Di Balik Drama Rekaman Bocor Menteri Rini dan Bos PLN
Gustidha Budiartie & Rivi Satrianegara & Chandra Gian Asmara, CNBC Indonesia
30 April 2018 15:13

Jakarta, CNBC Indonesia- Bocornya rekaman percakapan antara Menteri Badan Usaha Milik Negara Rini Soemarno dan Direktur Utama PT PLN (Persero) Sofyan Basir masih jadi perbincangan hangat hingga saat ini. CNBC Indonesia mencoba merangkumnya sejak awal drama terjadi hingga kabar terbaru hari ini.
Rekaman yang Bocor
Jumat malam, 27 April 2018, saat kebanyakan orang bersiap untuk beristirahat dan menyambut akhir pekan, kehebohan justru terjadi di dunia migas dan energi.

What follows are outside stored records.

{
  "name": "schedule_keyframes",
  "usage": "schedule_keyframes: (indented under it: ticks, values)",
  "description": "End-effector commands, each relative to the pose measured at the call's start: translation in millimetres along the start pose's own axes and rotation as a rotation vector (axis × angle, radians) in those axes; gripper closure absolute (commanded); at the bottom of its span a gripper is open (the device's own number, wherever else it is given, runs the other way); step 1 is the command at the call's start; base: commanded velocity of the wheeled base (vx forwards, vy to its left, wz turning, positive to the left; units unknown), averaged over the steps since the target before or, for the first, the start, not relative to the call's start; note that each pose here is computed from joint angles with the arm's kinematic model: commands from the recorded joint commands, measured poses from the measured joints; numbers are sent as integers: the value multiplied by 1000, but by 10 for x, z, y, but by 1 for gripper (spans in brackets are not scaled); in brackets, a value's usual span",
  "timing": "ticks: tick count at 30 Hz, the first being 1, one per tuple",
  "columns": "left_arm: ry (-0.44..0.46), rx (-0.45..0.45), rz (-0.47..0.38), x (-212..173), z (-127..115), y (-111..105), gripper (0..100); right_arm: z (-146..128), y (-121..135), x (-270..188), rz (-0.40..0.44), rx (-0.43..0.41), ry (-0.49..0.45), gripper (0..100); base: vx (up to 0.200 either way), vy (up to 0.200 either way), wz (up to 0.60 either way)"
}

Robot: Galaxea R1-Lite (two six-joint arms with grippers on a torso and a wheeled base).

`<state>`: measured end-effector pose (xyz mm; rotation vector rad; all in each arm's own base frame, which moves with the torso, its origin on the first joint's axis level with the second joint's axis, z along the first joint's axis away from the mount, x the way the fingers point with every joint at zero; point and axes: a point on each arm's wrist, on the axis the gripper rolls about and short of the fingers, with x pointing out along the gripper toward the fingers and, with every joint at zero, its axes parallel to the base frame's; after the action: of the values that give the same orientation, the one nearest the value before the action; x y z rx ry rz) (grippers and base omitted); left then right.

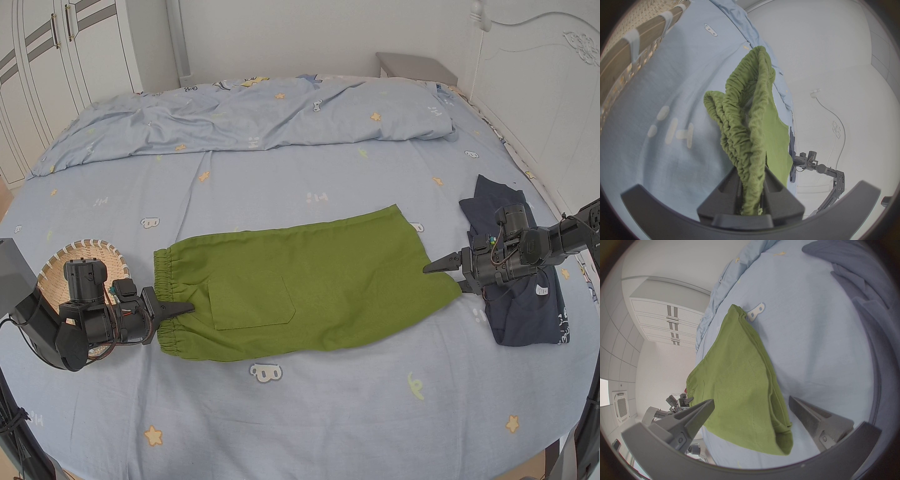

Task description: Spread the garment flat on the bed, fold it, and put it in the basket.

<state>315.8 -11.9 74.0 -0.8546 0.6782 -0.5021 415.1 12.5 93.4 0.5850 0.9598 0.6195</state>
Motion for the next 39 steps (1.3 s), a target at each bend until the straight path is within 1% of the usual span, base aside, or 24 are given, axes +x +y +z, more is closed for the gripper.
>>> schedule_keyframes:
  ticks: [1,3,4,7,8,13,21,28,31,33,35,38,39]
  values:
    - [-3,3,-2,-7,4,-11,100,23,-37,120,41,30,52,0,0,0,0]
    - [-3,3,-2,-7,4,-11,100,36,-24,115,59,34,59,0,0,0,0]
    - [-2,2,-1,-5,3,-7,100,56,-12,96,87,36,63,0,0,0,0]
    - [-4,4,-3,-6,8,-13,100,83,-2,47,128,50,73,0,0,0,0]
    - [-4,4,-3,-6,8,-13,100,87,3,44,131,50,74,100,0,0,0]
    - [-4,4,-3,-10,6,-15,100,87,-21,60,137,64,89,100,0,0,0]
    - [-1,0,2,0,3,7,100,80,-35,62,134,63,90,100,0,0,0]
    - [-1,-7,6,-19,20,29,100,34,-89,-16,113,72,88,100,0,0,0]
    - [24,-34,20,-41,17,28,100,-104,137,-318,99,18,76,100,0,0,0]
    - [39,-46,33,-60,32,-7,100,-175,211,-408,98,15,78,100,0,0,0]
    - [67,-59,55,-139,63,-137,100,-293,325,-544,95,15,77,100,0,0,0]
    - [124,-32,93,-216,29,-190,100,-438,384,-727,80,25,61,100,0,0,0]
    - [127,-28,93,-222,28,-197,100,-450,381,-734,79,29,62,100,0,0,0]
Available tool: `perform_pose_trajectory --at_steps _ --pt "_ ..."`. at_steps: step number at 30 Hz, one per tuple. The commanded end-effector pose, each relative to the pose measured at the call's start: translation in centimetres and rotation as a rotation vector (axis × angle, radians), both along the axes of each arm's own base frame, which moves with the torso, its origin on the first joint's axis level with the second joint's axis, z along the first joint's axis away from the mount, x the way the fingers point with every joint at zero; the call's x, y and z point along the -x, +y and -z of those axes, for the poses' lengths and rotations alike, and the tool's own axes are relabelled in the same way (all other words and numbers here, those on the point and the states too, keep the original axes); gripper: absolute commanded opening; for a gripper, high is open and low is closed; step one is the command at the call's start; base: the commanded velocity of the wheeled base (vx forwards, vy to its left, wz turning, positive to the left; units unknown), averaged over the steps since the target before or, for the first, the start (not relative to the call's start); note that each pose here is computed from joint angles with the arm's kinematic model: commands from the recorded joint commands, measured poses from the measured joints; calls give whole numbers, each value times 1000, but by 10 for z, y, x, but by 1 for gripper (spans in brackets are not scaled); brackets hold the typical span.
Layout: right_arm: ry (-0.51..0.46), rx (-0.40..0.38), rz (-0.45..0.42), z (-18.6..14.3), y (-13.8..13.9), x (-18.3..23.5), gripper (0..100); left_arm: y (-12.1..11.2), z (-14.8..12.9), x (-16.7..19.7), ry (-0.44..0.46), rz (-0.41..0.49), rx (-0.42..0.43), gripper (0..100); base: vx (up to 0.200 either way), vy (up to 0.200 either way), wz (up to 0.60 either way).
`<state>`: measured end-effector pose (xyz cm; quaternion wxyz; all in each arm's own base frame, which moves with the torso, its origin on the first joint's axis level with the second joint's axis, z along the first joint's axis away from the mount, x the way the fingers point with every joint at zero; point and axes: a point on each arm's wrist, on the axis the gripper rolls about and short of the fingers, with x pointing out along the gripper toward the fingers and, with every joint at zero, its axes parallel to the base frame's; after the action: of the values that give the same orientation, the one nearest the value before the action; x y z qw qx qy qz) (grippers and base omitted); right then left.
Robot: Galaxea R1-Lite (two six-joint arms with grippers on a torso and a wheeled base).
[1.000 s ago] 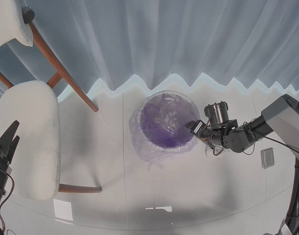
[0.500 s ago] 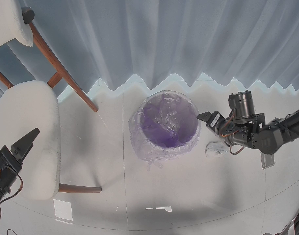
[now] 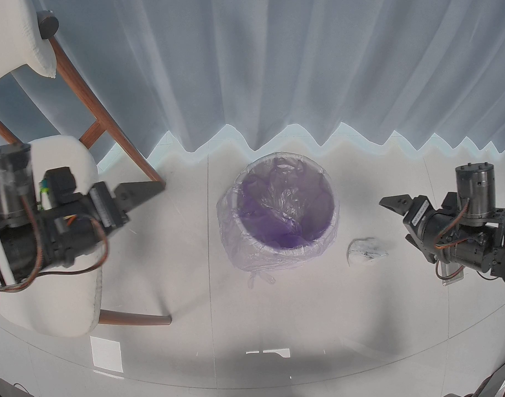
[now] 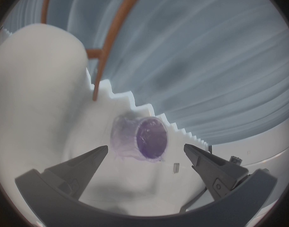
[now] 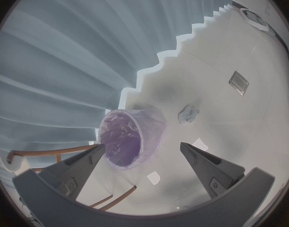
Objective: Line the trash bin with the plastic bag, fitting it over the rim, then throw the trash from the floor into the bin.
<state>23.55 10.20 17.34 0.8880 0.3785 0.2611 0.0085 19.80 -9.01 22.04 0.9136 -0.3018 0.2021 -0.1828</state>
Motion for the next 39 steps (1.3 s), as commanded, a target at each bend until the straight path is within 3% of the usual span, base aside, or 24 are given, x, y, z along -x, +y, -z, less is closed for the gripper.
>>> perform_pose_trajectory --at_steps 1,2,4,12,25,39 --pt "-70 -39 47 -15 -25 34 100 -72 29 -46 153 120 -45 100 0 0 0" --pt "-79 -46 55 -17 -30 40 100 -96 47 -54 259 137 -34 100 0 0 0" --pt "-78 -52 63 -16 -32 43 100 -105 59 -59 314 133 -40 100 0 0 0" --pt "-77 -85 91 -16 -37 48 100 -113 109 -80 470 54 -119 100 0 0 0" --pt "-77 -105 114 -17 -40 49 100 -153 124 -135 493 -4 -9 100 0 0 0" --pt "-61 -100 115 -11 -43 56 100 -182 141 -175 639 -165 183 100 0 0 0"
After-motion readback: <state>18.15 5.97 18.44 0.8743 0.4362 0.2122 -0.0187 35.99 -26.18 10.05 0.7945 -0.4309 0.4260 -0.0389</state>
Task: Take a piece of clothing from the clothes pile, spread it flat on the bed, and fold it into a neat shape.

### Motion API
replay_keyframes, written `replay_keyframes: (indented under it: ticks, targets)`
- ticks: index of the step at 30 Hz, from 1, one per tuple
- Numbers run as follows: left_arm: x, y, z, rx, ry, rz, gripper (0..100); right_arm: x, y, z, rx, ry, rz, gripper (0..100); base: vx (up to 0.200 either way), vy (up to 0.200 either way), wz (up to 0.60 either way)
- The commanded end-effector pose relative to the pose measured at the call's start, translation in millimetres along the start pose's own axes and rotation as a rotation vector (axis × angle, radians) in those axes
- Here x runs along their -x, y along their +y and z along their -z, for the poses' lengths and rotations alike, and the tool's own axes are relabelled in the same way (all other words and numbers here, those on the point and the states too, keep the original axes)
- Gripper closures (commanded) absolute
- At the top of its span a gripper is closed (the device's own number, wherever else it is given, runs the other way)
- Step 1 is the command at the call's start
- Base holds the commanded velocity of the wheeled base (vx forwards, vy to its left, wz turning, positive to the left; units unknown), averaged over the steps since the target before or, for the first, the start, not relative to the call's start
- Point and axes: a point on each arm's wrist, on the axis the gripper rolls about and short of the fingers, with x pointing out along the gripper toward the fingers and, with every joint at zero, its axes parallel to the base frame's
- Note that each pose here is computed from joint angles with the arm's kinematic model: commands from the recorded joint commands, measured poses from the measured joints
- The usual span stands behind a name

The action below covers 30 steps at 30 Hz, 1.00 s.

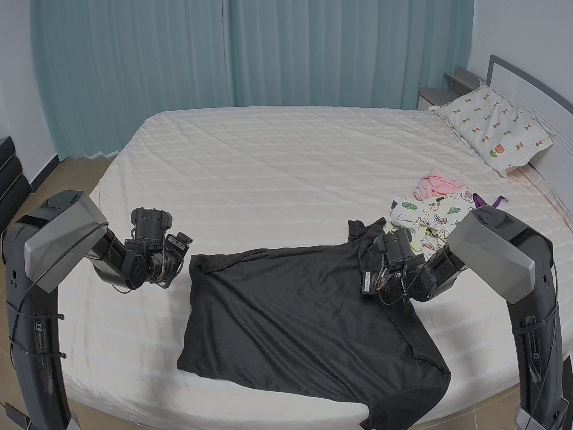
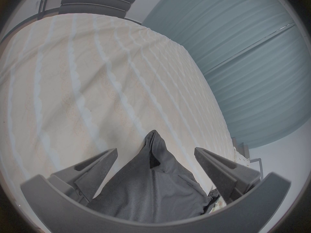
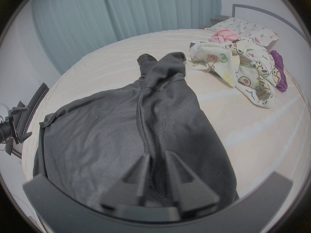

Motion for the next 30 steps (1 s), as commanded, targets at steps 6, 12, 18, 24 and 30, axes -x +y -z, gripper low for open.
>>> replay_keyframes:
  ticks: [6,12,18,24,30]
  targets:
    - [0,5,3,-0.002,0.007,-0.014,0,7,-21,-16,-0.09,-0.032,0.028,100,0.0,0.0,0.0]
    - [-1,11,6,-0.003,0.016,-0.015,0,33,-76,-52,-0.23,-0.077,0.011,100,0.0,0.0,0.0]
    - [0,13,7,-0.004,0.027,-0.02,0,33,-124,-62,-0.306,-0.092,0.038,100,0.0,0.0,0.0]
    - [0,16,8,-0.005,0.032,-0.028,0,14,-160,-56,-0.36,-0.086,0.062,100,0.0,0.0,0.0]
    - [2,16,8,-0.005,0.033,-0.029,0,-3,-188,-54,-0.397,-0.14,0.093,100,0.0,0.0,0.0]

Bermula dari sebuah postingan di akun instagram, akun ini memposting gambar yang di dalamnya terselip audio percakapan antara diduga Menteri Rini dan Sofyan Basir. Postingan terbagi dalam 3 part, masing-masing berisi suara yang membahas intens tentang suatu proyek yang melibatkan PLN, Kementerian BUMN, Pertamina, Tokyo Gas.
Lalu disebut juga beberapa nama seperti Pak Ari, Pak JK, kedua nama ini kemudian diduga adalah Ari Soemarno dan Jusuf Kalla.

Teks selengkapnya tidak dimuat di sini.